Beginning at the top of the data below, write out every line exactly until you reach the line with "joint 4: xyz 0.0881", and include that line.

Records for the task START

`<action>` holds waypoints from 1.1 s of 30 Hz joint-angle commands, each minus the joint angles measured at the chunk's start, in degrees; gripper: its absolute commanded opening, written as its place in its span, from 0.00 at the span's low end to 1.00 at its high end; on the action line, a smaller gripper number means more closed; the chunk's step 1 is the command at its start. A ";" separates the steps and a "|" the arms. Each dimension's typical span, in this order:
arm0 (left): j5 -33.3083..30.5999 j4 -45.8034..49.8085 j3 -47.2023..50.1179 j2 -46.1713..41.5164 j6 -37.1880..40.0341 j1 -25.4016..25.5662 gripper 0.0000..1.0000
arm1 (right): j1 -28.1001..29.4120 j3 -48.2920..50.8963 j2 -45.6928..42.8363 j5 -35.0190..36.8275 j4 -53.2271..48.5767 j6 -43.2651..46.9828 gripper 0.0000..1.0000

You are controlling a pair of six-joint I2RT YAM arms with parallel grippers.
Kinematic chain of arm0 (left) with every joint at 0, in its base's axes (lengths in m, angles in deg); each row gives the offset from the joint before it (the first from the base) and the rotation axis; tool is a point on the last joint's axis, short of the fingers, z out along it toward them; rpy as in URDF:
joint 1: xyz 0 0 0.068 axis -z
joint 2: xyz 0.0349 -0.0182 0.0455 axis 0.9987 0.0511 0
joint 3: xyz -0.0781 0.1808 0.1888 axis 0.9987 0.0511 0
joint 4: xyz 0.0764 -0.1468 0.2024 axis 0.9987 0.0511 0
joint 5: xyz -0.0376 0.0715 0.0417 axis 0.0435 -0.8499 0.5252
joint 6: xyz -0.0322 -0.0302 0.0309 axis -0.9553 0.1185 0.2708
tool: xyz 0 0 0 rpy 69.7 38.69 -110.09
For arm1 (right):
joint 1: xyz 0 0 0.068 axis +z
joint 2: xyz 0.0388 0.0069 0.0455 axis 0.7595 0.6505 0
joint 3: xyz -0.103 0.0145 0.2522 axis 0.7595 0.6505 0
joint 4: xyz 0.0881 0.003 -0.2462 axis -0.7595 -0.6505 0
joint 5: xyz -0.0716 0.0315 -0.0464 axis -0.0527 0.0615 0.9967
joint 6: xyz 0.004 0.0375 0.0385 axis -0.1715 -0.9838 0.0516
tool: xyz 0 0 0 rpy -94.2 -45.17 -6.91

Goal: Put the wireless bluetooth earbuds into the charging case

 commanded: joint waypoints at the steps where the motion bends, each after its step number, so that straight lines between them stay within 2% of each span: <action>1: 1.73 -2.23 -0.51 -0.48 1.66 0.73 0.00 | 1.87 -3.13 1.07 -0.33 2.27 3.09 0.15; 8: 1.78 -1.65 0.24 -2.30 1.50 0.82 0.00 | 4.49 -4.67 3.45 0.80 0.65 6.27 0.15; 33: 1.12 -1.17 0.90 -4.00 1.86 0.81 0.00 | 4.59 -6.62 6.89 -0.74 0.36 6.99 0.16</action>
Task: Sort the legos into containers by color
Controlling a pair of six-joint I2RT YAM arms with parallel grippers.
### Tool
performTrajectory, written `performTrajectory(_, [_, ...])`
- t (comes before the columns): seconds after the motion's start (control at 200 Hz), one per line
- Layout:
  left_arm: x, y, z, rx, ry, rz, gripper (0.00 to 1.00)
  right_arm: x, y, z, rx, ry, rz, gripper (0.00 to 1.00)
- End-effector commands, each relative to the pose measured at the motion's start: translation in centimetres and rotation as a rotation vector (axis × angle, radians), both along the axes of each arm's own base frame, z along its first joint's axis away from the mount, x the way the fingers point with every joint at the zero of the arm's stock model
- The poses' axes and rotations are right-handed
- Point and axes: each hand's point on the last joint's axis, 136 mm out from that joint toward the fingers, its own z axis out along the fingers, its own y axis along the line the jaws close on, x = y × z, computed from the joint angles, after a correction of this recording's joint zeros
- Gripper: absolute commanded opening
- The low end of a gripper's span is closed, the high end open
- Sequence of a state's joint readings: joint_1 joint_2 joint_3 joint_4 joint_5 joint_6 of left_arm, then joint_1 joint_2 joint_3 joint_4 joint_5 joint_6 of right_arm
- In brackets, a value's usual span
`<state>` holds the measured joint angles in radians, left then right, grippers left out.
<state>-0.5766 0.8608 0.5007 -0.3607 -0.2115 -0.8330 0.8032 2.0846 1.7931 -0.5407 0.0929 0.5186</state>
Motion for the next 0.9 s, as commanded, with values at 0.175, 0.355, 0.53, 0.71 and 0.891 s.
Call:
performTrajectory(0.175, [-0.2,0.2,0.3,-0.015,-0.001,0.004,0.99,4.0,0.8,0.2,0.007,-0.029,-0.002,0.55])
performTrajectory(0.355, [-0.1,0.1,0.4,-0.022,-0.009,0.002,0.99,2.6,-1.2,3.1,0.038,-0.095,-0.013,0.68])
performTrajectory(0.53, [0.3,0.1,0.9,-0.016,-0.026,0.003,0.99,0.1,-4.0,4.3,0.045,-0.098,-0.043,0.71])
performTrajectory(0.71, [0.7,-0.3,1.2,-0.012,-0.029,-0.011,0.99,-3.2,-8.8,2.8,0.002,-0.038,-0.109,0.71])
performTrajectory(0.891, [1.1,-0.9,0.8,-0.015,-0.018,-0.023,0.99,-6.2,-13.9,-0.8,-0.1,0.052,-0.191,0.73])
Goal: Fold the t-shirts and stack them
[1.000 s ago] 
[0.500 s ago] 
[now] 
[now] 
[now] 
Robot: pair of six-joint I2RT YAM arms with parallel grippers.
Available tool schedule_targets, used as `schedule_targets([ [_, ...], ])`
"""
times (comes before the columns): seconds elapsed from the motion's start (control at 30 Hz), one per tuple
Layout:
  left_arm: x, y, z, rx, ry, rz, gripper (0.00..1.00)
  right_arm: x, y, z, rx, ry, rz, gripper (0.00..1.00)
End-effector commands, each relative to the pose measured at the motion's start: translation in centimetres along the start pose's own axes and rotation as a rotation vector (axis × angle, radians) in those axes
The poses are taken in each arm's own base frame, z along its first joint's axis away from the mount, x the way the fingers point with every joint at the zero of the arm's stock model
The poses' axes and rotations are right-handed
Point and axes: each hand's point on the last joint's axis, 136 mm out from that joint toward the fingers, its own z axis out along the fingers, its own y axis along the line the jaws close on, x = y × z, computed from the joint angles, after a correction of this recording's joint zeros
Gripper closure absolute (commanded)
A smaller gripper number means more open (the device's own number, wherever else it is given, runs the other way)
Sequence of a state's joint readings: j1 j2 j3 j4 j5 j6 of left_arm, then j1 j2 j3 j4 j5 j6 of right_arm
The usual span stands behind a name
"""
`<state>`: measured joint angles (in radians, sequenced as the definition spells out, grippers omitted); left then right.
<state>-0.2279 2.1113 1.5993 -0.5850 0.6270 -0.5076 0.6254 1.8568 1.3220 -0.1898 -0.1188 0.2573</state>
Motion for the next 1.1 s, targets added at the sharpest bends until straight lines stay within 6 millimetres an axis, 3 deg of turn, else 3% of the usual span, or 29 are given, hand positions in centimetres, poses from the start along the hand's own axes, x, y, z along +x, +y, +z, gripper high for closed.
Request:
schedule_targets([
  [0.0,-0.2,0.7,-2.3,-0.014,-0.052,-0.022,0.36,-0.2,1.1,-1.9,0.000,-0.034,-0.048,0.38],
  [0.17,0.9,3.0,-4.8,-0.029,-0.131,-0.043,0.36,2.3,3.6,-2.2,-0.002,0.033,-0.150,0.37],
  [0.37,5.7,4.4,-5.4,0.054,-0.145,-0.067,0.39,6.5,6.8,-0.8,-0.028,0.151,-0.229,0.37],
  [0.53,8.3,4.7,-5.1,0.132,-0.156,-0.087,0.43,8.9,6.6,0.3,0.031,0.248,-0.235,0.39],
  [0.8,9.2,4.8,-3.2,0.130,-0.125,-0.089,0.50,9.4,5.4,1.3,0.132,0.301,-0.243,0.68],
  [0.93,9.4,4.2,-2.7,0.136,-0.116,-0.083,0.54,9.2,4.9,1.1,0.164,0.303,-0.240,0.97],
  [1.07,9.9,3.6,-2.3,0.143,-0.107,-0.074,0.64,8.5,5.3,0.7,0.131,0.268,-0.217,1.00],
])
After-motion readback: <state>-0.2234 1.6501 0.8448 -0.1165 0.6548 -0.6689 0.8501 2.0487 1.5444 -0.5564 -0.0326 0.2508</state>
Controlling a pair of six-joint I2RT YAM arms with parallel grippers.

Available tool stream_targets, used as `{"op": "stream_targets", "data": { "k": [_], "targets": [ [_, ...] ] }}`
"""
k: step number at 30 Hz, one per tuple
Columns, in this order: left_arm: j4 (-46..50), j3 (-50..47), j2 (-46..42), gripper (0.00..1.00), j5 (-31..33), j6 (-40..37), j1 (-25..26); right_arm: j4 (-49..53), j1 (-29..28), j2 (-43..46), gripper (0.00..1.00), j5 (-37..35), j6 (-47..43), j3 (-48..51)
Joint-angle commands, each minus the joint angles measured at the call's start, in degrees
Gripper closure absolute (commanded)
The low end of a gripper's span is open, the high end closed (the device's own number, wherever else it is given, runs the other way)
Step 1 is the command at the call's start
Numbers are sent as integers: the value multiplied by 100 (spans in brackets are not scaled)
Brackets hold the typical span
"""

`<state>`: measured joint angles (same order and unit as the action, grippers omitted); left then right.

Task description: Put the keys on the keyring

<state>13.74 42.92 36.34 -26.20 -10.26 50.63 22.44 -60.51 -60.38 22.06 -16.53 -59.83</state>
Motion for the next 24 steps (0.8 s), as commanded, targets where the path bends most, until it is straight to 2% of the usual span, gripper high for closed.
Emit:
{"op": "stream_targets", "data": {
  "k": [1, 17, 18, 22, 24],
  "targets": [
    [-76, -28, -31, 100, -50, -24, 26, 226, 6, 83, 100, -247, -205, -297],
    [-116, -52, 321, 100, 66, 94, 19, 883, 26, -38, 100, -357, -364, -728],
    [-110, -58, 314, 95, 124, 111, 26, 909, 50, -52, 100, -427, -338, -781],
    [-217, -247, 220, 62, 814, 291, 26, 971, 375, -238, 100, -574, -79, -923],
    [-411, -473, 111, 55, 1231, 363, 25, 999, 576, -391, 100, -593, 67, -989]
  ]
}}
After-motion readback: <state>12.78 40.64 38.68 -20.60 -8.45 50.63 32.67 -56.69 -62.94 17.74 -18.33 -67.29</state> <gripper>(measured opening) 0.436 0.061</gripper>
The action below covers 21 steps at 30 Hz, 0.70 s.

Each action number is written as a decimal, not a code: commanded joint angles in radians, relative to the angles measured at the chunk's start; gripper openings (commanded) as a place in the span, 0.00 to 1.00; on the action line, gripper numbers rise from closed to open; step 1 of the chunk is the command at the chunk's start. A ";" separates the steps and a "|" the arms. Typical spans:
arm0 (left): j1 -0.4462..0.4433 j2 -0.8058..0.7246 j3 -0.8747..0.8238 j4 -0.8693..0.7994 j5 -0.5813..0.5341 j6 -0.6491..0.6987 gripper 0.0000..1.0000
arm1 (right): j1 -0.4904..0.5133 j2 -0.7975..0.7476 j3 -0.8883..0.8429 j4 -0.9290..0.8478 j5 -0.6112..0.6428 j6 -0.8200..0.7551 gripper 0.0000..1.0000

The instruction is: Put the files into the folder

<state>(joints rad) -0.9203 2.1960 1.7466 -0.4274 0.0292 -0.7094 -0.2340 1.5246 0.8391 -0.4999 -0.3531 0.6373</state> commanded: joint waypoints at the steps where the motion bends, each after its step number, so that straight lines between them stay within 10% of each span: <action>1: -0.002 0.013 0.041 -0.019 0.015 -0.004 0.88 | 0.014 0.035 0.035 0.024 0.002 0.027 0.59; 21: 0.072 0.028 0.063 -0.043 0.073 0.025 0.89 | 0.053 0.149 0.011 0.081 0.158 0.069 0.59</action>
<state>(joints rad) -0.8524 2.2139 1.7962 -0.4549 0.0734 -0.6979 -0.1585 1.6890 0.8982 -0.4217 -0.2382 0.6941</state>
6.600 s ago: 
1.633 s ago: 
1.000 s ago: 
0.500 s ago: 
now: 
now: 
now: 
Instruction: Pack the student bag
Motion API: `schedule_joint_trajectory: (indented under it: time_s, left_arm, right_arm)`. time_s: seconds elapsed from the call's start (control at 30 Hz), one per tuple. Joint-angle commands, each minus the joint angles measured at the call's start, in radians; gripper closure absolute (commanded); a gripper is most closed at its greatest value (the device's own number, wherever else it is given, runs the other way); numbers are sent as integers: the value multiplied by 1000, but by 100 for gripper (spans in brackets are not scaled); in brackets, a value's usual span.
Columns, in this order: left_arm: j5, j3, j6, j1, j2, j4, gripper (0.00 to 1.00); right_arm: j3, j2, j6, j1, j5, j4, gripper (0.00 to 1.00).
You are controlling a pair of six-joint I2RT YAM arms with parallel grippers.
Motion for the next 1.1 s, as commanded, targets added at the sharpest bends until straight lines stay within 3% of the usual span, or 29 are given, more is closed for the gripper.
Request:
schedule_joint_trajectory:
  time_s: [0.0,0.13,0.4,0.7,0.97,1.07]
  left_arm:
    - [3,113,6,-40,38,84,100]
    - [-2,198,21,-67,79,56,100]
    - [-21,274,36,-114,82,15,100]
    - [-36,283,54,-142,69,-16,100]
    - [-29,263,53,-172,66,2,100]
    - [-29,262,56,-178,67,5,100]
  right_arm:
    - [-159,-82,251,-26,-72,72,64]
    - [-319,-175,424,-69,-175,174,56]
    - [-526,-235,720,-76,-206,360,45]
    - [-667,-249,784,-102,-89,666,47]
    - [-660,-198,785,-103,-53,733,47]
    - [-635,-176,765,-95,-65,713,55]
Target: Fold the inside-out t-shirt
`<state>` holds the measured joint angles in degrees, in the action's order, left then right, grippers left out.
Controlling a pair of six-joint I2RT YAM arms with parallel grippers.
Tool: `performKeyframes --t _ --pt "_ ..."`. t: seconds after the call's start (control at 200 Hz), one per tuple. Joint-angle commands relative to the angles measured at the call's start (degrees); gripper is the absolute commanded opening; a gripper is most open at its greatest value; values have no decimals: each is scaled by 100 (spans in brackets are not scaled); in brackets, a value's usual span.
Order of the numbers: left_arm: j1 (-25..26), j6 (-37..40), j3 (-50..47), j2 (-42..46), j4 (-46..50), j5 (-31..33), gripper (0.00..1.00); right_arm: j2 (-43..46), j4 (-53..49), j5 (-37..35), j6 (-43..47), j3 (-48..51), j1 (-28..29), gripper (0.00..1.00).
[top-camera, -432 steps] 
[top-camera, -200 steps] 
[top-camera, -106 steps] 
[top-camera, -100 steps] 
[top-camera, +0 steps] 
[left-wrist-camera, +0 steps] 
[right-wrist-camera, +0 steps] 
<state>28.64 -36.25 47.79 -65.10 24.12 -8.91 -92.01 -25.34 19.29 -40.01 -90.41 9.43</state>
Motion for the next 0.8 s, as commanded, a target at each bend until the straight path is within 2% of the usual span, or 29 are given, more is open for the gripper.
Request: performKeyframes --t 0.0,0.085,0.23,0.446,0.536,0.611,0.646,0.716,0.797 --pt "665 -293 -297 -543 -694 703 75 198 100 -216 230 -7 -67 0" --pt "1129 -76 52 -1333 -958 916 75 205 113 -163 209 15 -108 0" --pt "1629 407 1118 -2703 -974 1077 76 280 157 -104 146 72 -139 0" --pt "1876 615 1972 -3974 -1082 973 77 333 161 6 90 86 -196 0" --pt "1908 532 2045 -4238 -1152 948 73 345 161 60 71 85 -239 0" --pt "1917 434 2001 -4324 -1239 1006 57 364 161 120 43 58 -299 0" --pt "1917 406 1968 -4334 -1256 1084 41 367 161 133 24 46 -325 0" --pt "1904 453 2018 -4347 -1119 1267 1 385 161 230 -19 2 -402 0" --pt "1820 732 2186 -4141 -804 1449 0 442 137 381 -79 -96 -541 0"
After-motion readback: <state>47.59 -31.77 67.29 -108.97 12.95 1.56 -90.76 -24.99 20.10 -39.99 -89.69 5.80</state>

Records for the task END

### [Exercise output]
`<action>` holds waypoints from 1.1 s of 30 Hz joint-angle commands, each minus the joint angles measured at the chunk's start, in degrees; gripper: its absolute commanded opening, written as its place in its span, from 0.00 at the span's low end to 1.00 at its high end; on the action line, a smaller gripper number means more closed; the chunk's step 1 is the command at its start. A ";" separates the steps and a "|" the arms. Each dimension's typical span, in this order:
arm0 (left): j5 -33.3083..30.5999 j4 -45.8034..49.8085 j3 -47.2023..50.1179 j2 -46.1713..41.5164 j6 -37.1880..40.0341 j1 -25.4016..25.5662 gripper 0.0000..1.0000
arm1 (right): j1 -28.1001..29.4120 j3 -48.2920..50.8963 j2 -45.6928..42.8363 j5 -35.0190..36.8275 j4 -53.2271..48.5767 j6 -43.2651..46.9828 gripper 0.0000..1.0000

You are controlling a pair of six-joint I2RT YAM arms with parallel grippers.
Kinematic chain of arm0 (left) with every joint at 0, in its base's axes (lengths in m, angles in deg); each row gives the offset from the joint before it (the first from the base) and the rotation axis; tool is a point on the last joint's axis, short of the fingers, z out along it toward them; rpy as in URDF:
joint 1: xyz 0 0 0.068 axis -z
joint 2: xyz 0.0349 -0.0182 0.0455 axis 0.9987 0.0511 0
joint 3: xyz -0.0781 0.1808 0.1888 axis 0.9987 0.0511 0
joint 4: xyz 0.0764 -0.1468 0.2024 axis 0.9987 0.0511 0
joint 5: xyz -0.0376 0.0715 0.0417 axis 0.0435 -0.8499 0.5252
joint 6: xyz -0.0322 -0.0302 0.0309 axis -0.9553 0.1185 0.2708
tool: xyz 0 0 0 rpy 69.7 38.69 -110.09
For arm1 (right):
joint 1: xyz 0 0 0.068 axis +z
joint 2: xyz 0.0388 0.0069 0.0455 axis 0.7595 0.6505 0
joint 3: xyz -0.103 0.0145 0.2522 axis 0.7595 0.6505 0
joint 4: xyz 0.0881 0.003 -0.2462 axis -0.7595 -0.6505 0

The answer given here is complete.